== Directions ==
Go through the records and copy each line where the string "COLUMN" occurs.

== Input data ==
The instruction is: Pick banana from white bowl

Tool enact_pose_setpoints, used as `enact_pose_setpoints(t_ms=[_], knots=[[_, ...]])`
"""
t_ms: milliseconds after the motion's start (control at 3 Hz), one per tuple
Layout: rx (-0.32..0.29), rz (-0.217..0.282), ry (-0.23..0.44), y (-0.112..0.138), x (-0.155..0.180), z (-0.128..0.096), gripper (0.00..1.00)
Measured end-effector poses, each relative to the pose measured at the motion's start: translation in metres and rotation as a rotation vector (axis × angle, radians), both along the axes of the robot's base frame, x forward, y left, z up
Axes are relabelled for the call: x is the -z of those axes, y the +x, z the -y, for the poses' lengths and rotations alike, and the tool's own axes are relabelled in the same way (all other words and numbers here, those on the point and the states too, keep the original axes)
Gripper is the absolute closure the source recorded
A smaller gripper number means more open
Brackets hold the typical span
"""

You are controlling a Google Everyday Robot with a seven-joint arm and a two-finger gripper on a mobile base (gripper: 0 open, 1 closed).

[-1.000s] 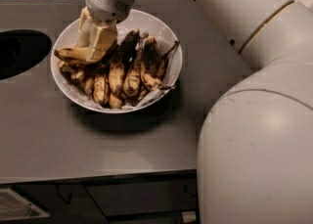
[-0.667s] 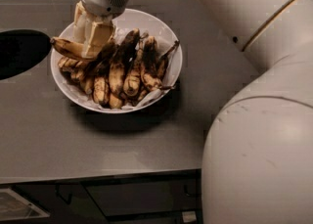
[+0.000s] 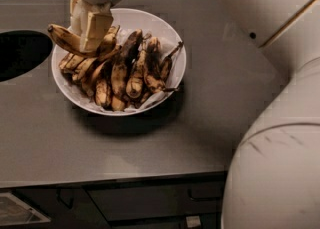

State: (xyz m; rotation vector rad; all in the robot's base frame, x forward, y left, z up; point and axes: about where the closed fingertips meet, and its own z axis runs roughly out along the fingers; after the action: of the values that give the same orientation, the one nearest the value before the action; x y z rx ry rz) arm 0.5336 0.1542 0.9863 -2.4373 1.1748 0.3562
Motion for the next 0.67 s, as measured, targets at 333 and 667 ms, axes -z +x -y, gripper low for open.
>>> enact_pose_setpoints(t_ms=[333, 667], knots=[[0.026, 0.032, -0.015, -0.008, -0.013, 0.004, 1.0], [0.051, 0.062, -0.019, -0.016, -0.025, 0.011, 1.0]])
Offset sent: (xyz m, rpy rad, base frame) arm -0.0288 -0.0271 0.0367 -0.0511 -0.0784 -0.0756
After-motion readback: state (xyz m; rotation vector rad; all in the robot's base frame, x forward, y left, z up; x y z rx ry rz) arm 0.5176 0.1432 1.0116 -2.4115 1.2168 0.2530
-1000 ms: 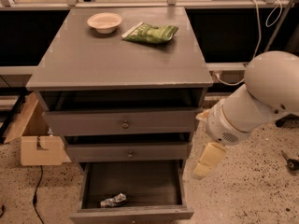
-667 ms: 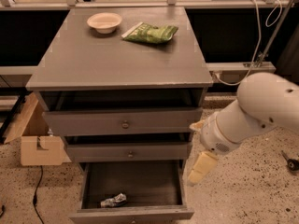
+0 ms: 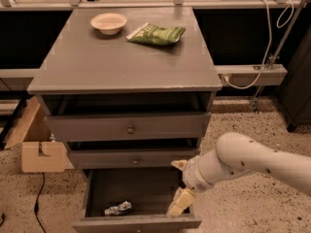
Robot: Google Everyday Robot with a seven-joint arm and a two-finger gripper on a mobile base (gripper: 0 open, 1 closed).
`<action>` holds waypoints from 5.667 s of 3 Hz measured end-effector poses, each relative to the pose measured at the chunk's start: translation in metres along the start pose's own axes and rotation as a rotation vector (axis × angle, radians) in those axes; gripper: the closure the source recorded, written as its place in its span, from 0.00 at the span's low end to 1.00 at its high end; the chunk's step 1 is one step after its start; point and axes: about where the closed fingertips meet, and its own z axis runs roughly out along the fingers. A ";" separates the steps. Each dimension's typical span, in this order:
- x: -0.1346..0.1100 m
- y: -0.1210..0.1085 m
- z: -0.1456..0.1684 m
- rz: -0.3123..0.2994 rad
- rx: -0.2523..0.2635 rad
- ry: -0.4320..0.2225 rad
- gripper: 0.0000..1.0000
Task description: Pick redbull can from bottom drawer and place on counter
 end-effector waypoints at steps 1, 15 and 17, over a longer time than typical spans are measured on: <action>0.005 -0.007 0.068 0.007 -0.020 -0.115 0.00; 0.076 -0.161 0.454 -0.164 0.061 -0.187 0.00; 0.070 -0.137 0.471 -0.227 0.053 -0.138 0.00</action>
Offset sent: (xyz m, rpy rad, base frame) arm 0.0059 0.0339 -0.0505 0.1036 0.0009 -0.0034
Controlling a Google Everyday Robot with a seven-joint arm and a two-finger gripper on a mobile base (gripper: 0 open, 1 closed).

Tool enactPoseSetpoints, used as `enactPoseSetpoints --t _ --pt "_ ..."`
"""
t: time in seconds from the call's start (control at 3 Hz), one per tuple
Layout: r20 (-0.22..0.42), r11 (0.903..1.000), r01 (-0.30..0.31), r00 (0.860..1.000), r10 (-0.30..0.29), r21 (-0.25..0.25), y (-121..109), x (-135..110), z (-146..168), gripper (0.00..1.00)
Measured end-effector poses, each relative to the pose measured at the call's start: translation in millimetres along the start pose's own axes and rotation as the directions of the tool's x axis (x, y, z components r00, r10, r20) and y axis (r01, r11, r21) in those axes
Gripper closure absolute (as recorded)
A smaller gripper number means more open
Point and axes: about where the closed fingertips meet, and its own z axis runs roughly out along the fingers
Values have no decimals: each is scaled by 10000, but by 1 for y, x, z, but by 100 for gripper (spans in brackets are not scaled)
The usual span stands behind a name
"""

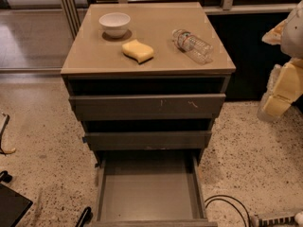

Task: Place water bottle into bottom drawer

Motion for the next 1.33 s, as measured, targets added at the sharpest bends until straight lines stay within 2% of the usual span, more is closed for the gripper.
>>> enactPoseSetpoints --t 0.33,0.67,1.0,1.33 --pt "926 9895 -1441 9854 1427 79 -27 0 12 0" --pt "2113 9618 -2737 9406 2656 96 -69 -15 32 0" --pt "3369 9192 -3934 8682 3643 197 -114 -34 58 0" --pt "4241 8598 -5096 7861 4496 332 -156 -53 72 0"
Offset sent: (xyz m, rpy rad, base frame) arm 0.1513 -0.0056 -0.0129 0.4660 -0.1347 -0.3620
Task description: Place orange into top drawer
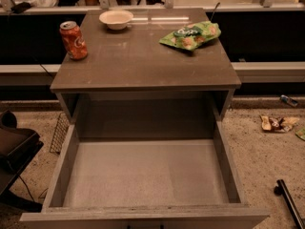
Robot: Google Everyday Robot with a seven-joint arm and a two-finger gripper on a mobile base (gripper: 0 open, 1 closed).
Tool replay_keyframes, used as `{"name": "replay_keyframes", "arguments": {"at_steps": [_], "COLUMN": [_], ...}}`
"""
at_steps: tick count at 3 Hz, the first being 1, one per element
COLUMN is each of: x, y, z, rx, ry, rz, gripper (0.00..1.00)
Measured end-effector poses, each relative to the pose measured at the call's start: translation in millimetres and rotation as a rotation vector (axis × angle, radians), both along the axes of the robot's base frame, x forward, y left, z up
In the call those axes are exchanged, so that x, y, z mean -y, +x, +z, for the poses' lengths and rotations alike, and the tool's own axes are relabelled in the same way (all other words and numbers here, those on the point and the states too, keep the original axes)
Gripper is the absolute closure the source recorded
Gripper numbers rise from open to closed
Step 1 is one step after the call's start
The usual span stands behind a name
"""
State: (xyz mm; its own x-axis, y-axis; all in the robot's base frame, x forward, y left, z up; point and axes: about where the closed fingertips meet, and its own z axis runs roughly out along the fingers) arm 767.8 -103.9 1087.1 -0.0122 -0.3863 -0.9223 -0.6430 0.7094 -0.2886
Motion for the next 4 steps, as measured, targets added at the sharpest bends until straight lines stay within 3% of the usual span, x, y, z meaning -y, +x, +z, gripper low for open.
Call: {"name": "replay_keyframes", "arguments": {"at_steps": [1, 2, 3, 4], "x": [-26, -66, -88, -90], "y": [-116, -178, -207, -208], "z": [97, 70, 47, 47], "rx": [0.166, 0.143, 0.092, 0.091], "ry": [0.128, 0.141, 0.175, 0.176], "rz": [0.044, 0.151, 0.201, 0.202], "gripper": [1.0, 1.0, 1.0, 1.0]}}
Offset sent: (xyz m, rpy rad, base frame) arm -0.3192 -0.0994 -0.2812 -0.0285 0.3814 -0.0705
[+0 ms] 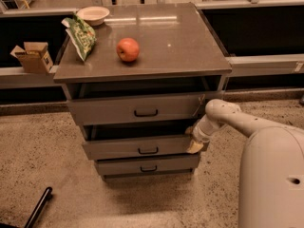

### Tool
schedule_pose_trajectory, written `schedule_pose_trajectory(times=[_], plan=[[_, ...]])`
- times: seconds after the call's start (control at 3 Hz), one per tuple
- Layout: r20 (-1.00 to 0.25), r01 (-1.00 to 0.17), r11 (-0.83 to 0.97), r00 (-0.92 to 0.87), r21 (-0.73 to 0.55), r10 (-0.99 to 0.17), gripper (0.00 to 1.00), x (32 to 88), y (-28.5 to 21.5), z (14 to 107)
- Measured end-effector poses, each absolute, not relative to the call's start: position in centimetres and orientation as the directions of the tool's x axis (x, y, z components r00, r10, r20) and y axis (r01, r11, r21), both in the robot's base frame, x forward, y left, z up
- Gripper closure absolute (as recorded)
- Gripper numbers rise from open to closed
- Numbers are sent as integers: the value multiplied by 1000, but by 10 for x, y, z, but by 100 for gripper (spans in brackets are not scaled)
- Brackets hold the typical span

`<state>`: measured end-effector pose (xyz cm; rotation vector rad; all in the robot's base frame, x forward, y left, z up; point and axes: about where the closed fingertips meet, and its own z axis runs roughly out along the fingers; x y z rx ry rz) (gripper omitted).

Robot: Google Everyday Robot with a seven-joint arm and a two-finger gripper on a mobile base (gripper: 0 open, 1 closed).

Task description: Open middle drawer

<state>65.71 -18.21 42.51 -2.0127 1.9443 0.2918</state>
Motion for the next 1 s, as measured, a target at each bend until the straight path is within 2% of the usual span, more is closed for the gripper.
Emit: schedule_pose_trajectory(times=[0.33,0.67,1.0], plan=[[-367,-996,-17,50,-91,-929,47,657,-182,432],[-367,-996,-17,50,-91,-929,28,657,-182,435],[-367,-996,-17,50,-90,-929,5,657,-182,435]])
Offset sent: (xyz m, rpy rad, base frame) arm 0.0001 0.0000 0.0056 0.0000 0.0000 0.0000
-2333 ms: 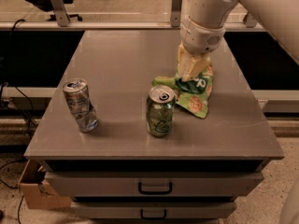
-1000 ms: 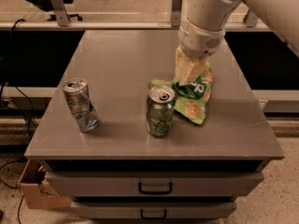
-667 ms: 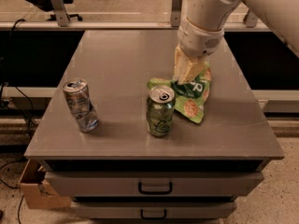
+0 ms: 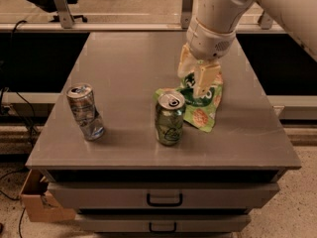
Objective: Move green rice chip bag near green can
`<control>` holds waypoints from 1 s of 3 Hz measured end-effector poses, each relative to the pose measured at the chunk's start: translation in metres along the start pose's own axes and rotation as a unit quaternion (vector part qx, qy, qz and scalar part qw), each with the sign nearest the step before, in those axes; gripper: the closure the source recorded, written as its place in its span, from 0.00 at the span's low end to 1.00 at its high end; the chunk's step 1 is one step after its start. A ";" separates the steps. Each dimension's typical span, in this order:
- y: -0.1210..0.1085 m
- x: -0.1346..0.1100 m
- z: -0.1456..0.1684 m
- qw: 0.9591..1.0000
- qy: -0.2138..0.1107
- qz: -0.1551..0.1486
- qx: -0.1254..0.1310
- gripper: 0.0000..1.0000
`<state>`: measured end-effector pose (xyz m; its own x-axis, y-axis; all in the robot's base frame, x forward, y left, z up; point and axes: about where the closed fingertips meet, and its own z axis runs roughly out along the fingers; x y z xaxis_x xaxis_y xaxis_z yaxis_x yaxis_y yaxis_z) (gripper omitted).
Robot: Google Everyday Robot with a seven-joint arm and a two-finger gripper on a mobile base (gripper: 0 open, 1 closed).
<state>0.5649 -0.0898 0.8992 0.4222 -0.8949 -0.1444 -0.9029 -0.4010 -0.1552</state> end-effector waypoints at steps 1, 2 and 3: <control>-0.002 0.000 -0.001 1.000 -0.004 0.002 0.010 0.00; 0.007 0.015 -0.022 0.999 0.024 0.027 0.039 0.00; 0.028 0.039 -0.059 0.993 0.064 0.065 0.078 0.00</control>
Offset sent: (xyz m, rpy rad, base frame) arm -0.0127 -0.0541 0.0484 -0.0485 -0.1588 -0.1651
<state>0.5515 -0.1474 0.9471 0.2799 -0.9588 -0.0488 -0.9211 -0.2538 -0.2952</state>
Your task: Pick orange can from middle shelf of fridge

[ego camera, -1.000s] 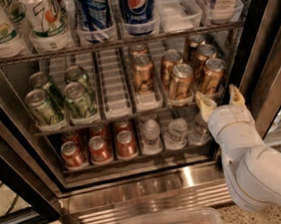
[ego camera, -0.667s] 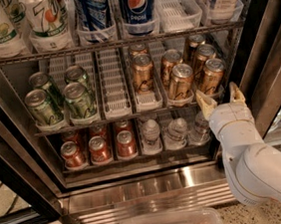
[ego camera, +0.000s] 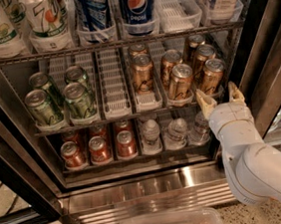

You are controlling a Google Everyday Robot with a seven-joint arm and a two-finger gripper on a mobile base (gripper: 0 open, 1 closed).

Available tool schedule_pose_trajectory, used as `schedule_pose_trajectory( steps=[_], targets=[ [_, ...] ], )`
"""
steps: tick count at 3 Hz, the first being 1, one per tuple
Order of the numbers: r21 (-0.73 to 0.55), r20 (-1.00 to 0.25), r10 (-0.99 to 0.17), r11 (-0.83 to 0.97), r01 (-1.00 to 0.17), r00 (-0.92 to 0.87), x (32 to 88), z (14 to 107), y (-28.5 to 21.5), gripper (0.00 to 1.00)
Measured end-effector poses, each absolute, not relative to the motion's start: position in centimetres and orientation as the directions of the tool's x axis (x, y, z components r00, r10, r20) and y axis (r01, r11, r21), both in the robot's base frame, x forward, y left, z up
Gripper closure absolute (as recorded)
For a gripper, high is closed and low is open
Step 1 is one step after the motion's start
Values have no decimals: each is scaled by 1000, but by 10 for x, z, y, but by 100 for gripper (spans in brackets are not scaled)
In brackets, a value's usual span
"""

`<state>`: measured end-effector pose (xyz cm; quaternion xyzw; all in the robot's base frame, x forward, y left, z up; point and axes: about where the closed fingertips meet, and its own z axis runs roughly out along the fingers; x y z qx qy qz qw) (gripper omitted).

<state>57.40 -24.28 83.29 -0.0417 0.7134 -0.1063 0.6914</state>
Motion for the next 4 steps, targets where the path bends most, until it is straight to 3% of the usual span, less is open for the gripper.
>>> schedule_pose_trajectory(
  steps=[4],
  targets=[
    [-241,-970,-243,964,113,1,629,840,-251,42]
  ],
)
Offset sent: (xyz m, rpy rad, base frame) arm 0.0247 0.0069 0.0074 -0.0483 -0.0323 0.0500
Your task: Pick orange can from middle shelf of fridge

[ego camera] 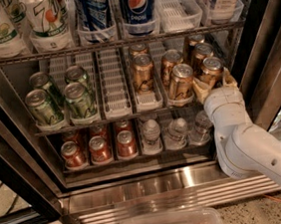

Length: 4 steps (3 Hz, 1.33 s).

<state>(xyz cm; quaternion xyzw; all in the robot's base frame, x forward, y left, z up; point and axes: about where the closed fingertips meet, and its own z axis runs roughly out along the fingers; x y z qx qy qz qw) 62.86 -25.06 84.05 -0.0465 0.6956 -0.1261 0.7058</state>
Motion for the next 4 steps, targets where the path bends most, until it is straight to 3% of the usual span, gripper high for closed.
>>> schedule_pose_trajectory(
  steps=[1,3,4],
  targets=[
    [-240,-970,-241,964,114,-1,631,840,-251,42],
    [-240,-970,-241,964,114,-1,631,840,-251,84],
    [-240,-970,-241,964,114,-1,631,840,-251,100]
  ],
)
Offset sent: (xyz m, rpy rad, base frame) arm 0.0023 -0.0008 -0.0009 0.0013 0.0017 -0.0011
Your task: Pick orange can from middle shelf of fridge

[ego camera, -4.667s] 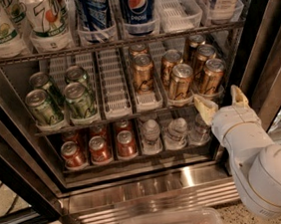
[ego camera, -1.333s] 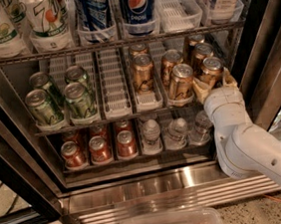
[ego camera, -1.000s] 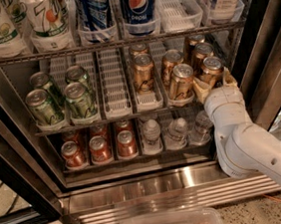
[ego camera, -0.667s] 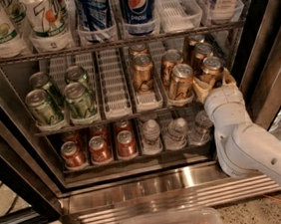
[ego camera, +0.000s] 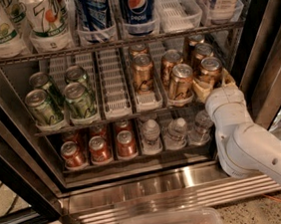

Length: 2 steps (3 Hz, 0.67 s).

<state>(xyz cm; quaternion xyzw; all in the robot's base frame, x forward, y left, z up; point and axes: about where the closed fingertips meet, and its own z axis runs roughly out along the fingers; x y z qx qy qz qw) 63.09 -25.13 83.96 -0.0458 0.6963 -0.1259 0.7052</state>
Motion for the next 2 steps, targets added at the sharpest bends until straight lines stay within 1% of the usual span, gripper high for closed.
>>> schedule_pose_trajectory(
  steps=[2],
  targets=[
    [-229,-973,-231,969,88,10,621,850,-252,100]
  ],
)
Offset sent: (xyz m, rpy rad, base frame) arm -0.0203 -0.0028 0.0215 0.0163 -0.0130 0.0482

== Solution for this exercise ==
Tool replay_keyframes, used as `{"name": "replay_keyframes", "arguments": {"at_steps": [_], "COLUMN": [_], ...}}`
COLUMN is each of: x, y, z, rx, ry, rz, gripper (0.00..1.00)

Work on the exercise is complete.